- **Action item**: Which lines of the records below contain the word "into"? Show each one.

(Data entries)
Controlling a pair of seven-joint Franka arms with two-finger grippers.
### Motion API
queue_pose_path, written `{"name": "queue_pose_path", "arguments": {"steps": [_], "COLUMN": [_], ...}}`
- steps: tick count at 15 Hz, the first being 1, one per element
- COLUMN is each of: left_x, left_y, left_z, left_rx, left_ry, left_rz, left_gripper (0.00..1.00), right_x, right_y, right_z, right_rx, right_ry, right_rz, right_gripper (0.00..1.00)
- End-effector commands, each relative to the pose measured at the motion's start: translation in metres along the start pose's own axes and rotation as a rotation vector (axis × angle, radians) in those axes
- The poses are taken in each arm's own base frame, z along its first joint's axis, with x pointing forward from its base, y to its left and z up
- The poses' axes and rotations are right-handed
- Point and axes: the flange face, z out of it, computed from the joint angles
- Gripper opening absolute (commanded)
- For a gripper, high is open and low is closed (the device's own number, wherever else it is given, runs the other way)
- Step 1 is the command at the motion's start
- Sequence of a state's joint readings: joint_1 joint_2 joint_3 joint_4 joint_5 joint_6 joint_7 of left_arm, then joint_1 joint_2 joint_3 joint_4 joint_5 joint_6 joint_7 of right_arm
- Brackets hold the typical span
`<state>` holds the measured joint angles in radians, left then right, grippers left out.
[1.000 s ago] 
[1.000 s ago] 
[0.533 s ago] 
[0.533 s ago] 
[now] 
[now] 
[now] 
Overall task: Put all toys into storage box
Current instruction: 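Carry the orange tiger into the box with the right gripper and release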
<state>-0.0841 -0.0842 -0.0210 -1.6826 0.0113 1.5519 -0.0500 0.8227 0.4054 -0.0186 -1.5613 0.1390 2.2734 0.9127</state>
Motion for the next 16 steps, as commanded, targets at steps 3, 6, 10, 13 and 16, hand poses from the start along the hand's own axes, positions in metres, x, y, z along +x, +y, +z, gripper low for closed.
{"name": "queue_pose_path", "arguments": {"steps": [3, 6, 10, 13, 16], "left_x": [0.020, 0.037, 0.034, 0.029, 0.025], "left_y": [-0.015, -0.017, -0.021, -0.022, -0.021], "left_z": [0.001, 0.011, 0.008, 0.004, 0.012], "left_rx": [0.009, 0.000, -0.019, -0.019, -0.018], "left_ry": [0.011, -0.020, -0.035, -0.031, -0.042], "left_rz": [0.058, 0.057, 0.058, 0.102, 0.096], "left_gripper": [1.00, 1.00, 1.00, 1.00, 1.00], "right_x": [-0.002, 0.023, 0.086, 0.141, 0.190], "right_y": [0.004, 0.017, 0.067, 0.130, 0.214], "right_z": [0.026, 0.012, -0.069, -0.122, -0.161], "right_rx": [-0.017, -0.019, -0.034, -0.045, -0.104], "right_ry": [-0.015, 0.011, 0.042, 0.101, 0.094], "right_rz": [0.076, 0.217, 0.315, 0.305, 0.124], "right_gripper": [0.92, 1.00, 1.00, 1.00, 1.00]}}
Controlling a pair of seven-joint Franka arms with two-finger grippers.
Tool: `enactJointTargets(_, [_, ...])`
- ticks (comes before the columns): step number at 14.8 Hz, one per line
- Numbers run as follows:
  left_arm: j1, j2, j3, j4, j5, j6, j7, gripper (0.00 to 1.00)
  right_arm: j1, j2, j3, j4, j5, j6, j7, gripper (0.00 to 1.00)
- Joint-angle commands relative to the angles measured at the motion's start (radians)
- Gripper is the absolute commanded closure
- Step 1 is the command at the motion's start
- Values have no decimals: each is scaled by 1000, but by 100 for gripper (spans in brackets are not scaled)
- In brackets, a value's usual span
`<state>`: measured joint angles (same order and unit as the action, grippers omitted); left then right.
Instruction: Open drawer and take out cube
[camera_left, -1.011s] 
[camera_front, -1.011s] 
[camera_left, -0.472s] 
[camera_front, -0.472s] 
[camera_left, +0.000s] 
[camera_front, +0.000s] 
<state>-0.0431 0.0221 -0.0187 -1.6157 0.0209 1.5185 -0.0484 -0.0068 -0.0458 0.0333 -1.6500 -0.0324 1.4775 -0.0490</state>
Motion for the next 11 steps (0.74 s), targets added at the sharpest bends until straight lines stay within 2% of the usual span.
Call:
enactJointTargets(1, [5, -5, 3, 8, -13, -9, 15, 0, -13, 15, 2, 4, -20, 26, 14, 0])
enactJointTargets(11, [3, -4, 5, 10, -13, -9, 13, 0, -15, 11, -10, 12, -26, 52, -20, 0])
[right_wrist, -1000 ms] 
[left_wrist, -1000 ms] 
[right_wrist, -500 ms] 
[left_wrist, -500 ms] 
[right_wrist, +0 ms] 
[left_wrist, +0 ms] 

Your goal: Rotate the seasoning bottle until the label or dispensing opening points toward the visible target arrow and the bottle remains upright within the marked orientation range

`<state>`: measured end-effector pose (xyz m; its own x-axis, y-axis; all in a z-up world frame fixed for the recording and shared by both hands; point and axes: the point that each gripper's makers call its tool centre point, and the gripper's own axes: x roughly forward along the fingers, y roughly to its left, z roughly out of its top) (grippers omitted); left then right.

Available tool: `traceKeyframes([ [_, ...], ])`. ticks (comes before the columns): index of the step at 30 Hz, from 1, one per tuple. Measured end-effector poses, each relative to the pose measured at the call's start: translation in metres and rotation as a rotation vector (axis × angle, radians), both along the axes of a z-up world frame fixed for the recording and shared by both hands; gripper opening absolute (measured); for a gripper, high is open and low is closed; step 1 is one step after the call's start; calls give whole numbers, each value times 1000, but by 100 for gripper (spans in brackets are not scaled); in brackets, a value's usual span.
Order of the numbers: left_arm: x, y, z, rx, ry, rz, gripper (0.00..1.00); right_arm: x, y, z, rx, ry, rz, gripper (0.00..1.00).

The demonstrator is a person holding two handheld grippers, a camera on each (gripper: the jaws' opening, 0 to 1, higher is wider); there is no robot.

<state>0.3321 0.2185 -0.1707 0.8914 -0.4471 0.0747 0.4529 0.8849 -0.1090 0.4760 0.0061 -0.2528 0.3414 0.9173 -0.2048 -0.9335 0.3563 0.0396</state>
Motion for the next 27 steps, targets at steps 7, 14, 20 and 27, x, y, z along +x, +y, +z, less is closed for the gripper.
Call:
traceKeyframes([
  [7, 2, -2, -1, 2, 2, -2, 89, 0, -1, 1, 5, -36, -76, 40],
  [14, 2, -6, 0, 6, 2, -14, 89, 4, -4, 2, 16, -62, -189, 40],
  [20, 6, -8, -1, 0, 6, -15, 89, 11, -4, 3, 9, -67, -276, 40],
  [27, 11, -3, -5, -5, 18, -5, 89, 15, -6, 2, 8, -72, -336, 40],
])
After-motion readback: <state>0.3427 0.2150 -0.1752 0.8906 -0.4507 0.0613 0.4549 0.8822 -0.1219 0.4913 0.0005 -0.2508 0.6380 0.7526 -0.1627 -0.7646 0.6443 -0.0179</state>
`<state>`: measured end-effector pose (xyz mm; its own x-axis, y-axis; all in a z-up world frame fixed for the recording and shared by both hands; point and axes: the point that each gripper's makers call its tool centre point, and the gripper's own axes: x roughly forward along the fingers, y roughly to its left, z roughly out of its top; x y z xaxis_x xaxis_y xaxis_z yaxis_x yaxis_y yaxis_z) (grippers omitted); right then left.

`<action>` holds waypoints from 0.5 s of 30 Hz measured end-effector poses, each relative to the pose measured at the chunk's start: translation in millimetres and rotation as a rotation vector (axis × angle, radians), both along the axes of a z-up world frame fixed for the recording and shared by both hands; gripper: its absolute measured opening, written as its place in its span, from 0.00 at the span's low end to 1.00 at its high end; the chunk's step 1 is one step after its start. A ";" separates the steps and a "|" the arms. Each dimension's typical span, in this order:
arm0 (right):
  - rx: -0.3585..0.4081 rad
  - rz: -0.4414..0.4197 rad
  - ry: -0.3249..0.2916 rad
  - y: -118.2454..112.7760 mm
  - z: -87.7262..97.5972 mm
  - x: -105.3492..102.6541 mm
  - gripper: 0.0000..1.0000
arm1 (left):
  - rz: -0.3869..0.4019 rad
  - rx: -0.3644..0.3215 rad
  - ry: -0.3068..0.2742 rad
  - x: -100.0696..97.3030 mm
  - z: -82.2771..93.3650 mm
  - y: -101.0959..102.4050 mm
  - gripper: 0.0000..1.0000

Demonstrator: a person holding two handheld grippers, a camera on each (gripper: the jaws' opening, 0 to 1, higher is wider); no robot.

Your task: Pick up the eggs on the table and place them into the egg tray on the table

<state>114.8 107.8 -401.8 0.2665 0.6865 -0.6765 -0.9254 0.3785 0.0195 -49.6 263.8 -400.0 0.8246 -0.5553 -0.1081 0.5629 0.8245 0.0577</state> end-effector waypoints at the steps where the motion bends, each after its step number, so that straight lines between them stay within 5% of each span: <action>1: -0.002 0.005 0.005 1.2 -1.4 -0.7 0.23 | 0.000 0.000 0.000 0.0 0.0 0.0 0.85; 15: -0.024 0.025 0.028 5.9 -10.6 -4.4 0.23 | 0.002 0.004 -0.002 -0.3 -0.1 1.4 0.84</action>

- **Task response**:
Overall task: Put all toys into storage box
Current instruction: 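Carry the orange tiger into the box with the right gripper and release
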Your task: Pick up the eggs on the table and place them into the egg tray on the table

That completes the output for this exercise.